> **What the exercise asks**
Select from the records below every line that has the word "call" in it.

> **Extracted information**
::::

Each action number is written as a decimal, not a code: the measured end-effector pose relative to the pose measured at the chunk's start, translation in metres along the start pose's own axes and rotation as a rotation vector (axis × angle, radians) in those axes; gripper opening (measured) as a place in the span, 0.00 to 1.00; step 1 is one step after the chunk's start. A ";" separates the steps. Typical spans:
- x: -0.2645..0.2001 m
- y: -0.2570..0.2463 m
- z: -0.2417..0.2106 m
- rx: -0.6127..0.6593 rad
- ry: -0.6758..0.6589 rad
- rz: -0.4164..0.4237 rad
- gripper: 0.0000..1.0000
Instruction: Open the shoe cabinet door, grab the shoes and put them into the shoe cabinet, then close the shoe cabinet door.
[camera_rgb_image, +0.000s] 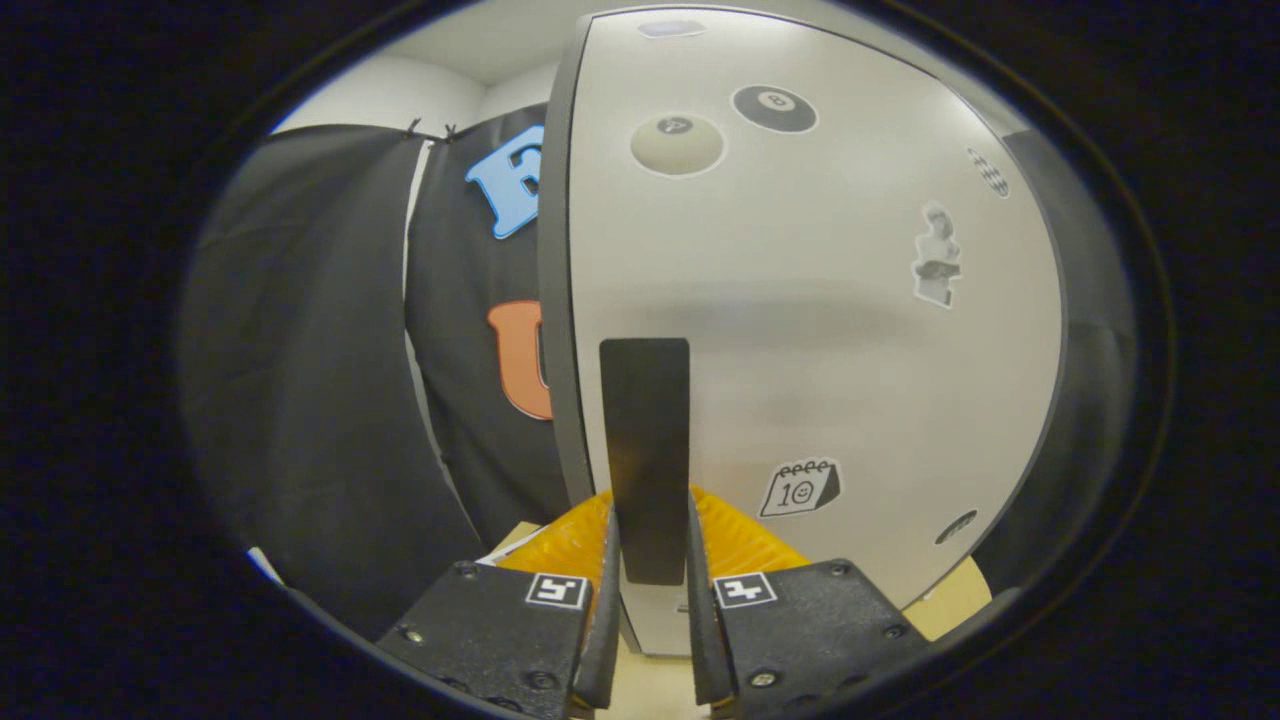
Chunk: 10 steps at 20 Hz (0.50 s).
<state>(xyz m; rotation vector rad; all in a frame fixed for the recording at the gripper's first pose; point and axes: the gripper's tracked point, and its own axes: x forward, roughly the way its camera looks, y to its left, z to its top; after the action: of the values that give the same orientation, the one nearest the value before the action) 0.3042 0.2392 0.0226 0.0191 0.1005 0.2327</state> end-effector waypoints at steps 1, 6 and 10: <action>-0.004 0.000 -0.001 -0.001 0.002 0.018 0.32; -0.057 0.006 -0.007 0.000 0.010 0.059 0.29; -0.115 -0.014 -0.018 0.004 0.009 0.059 0.29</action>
<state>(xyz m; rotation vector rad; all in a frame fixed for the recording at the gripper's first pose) 0.1938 0.1994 0.0156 0.0246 0.1095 0.2914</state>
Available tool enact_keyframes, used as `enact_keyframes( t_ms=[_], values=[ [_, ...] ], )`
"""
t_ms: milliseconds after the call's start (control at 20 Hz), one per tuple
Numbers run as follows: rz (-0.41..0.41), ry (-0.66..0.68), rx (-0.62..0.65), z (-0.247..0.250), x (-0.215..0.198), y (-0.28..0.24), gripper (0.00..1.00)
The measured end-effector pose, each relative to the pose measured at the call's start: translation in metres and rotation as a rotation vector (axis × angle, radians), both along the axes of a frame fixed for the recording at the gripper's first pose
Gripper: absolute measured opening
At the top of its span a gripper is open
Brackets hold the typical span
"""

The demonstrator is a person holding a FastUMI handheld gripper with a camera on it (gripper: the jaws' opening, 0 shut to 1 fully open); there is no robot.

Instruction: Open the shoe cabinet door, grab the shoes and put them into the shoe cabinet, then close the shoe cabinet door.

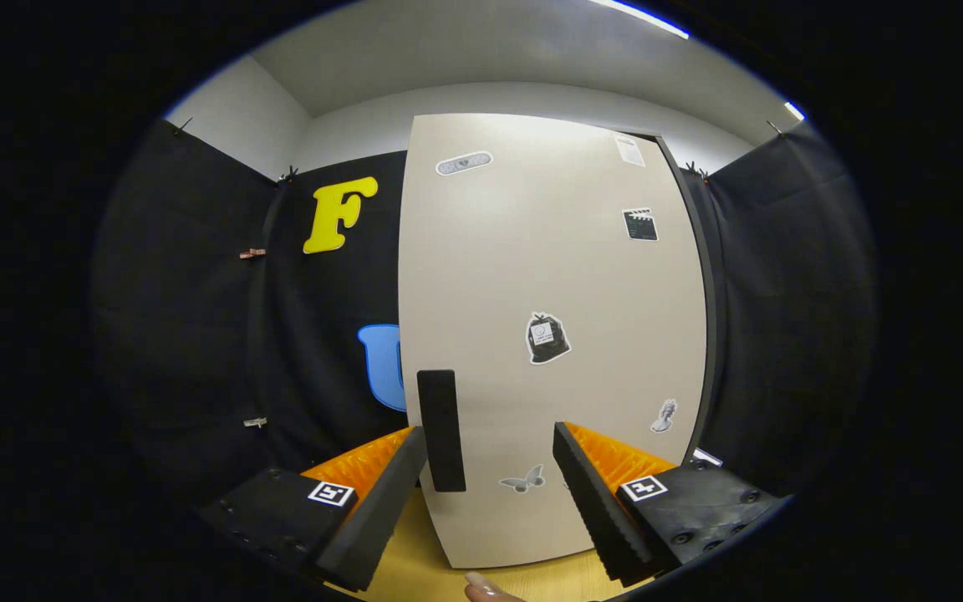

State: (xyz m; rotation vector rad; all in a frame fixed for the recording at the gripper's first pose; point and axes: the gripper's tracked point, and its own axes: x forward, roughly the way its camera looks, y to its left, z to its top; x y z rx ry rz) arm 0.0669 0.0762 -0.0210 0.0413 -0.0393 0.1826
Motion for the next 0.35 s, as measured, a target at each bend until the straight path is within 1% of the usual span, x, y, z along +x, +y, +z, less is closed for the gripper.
enact_keyframes(
  t_ms=[350],
  values=[
    [-0.003,-0.011,-0.009,0.0068,-0.0049,0.0002,0.99]
  ],
)
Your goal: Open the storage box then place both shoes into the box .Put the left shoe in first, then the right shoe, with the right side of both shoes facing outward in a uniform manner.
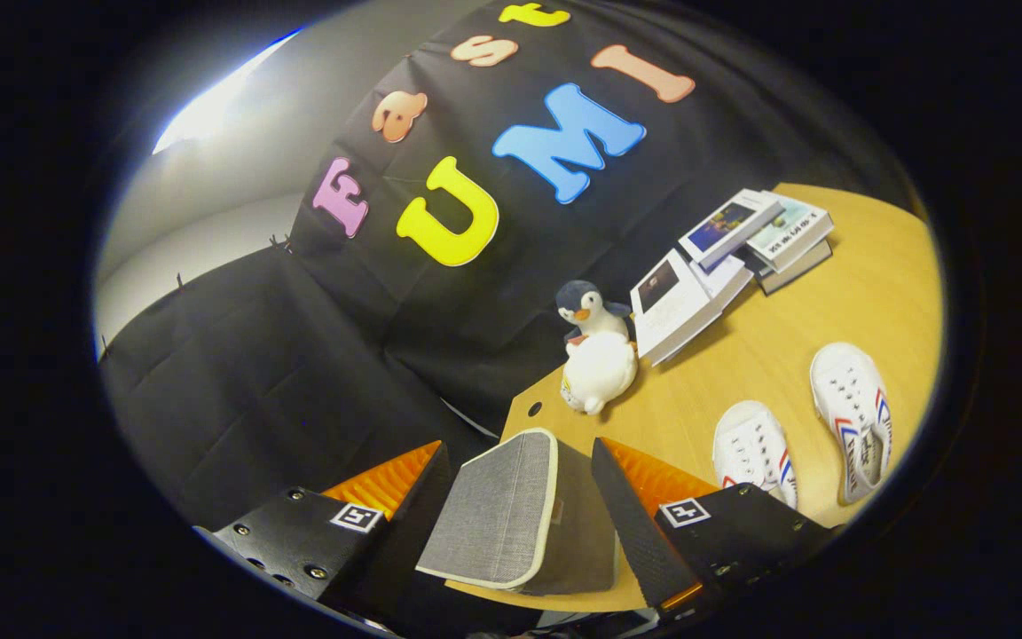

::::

> **Answer for this exercise**
t_ms: milliseconds after the call's start (control at 20 Hz), one per tuple
The measured end-effector pose, each relative to the pose measured at the call's start: translation in metres and rotation as a rotation vector (axis × angle, radians), both along the axes of a frame fixed for the recording at the gripper's first pose

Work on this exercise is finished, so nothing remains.